Had a conversation with a colleague today about a new student, who she was setting up in our Pre-GED program. She said the student had chosen a book that might be a bit below her reading level, but they decided that was OK for a first book, as the student gets used to reading every day. One of us said that not reading all the time is hard for us to imagine-we have both read every day(not reading like grocery lists, but reading) for most of our lives. My colleague said, as long as she can remember, she has always done that. I said, I've probably read every day since I learnt how to read at all. And even before that I was read to. I said that I've noticed something about our students, which is that when we read in class, even if it's an engaging story they really like, they don't retain the plot from one day to the next. Every day I have to jog their memories a bit before they can remember who the characters are and what is going on. I told my colleague that I really think this is a product of having grown up in the standardized testing era and going to typically low scoring schools; I'd be willing to bet that most of their school reading prior to our program has come in passages, and so they are used to reading that doesn't ask you to retain anything after you've answered the questions. I doubt most of them ever read a sustained story in school, or had one read to them there. They read passages.

My colleague said that she has noticed the same thing. I said that education policy is taking out everything that was pleasurable about reading and leaving only the frustrating stuff. I said that I feel like the government is trying to create a class of people who never do read for pleasure, who don't enjoy reading and don't have the skills to do it in a sustained way. My colleague (usually much less likely to attribute national policy to conspiracies than I am) said, I think you're right. And we just stared at each other.
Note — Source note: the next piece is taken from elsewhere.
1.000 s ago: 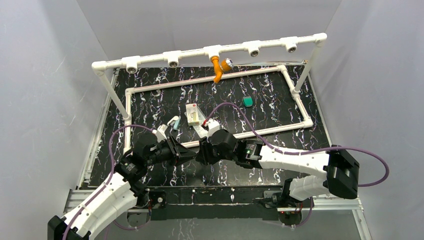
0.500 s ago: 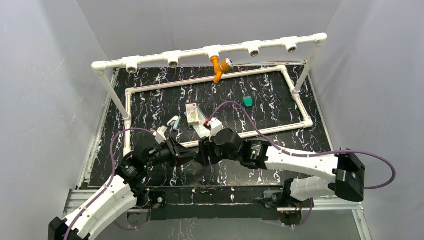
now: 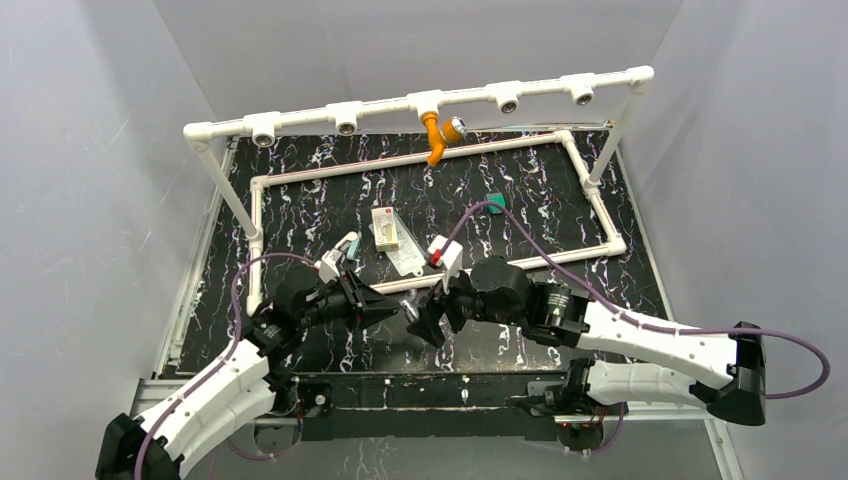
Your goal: Install the water faucets
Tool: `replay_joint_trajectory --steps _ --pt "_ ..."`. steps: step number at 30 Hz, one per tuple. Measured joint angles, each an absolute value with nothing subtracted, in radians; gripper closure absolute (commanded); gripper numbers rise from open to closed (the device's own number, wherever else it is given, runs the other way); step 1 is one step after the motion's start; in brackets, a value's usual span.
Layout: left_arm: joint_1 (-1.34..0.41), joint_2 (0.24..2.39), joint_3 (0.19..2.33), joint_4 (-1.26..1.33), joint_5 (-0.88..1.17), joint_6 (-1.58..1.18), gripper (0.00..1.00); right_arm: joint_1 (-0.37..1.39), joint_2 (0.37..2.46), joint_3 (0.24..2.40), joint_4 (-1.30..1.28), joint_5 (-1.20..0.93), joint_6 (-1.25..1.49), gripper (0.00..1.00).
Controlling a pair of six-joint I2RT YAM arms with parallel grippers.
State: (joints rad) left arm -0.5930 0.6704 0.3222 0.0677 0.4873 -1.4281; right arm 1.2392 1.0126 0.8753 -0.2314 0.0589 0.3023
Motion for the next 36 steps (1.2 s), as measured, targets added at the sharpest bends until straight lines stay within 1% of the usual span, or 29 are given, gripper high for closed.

When the "Common Core" comes in (for those of you who are paying attention to such things), not only will there be more emphasis on shorter texts (more than there is now!!?), but the emphasis will switch from fiction to non-fiction, even for little kids. I think this is part of a misguided attempt to start getting kids "work ready" from kindergarten. They're trying to make it sound good by talking about how most boys don't like fiction (really?? my brothers and my male students have liked it...), or how learning how to extract meaning from a short texts leads to more focused, "deeper," reading. But I'm picturing a generation of kids who won't know that reading is really about books, about pleasure, about learning about other human beings and yourself, about sustained attention to a complicated narrative. They'll grow up, like my students, thinking that reading comes in canned "passages" or "workplace documents," and that's what they'll have the "skills" to read. I guess it'll make them good workers for McDonald's, but it won't give them much else. I have no words for how angry this makes me.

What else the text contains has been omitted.